● Required action
Go through the entries below, tally each line with the string "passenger", and give the final number by itself.

Records from a collection
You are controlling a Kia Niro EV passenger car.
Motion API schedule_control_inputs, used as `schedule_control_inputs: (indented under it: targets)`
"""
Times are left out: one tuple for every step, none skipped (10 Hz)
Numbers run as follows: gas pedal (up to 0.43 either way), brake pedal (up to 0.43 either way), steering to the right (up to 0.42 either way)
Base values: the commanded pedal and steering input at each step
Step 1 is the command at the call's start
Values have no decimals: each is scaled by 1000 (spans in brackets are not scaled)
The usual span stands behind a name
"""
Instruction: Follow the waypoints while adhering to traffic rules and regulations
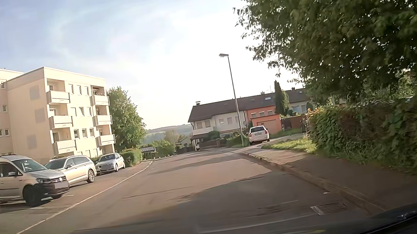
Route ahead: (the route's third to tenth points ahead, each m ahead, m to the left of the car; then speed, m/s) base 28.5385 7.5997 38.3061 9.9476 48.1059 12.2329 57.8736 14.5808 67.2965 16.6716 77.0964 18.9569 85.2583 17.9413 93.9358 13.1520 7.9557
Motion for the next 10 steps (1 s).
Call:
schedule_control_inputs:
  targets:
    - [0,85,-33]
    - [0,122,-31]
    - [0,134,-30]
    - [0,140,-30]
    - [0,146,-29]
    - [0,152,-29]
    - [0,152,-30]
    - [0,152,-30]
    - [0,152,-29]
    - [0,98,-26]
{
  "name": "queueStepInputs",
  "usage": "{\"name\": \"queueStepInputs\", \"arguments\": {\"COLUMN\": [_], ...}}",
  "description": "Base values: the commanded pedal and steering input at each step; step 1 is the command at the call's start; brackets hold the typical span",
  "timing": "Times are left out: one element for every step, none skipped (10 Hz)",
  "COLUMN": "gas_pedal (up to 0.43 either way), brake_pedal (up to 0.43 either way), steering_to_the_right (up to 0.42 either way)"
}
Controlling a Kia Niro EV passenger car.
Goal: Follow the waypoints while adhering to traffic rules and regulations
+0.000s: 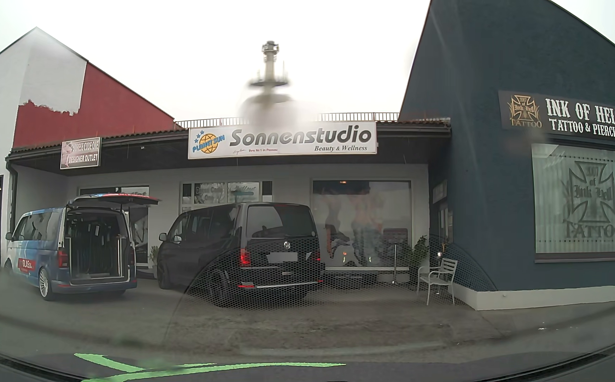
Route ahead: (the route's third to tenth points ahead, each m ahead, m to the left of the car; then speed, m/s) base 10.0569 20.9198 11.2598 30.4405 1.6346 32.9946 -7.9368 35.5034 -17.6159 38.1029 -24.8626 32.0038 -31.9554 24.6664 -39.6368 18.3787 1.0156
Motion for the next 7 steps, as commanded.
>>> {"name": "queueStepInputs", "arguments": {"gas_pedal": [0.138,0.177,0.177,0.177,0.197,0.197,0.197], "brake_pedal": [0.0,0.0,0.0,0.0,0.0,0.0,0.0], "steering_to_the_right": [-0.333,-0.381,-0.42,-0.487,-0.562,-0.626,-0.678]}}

● Exercise solution
2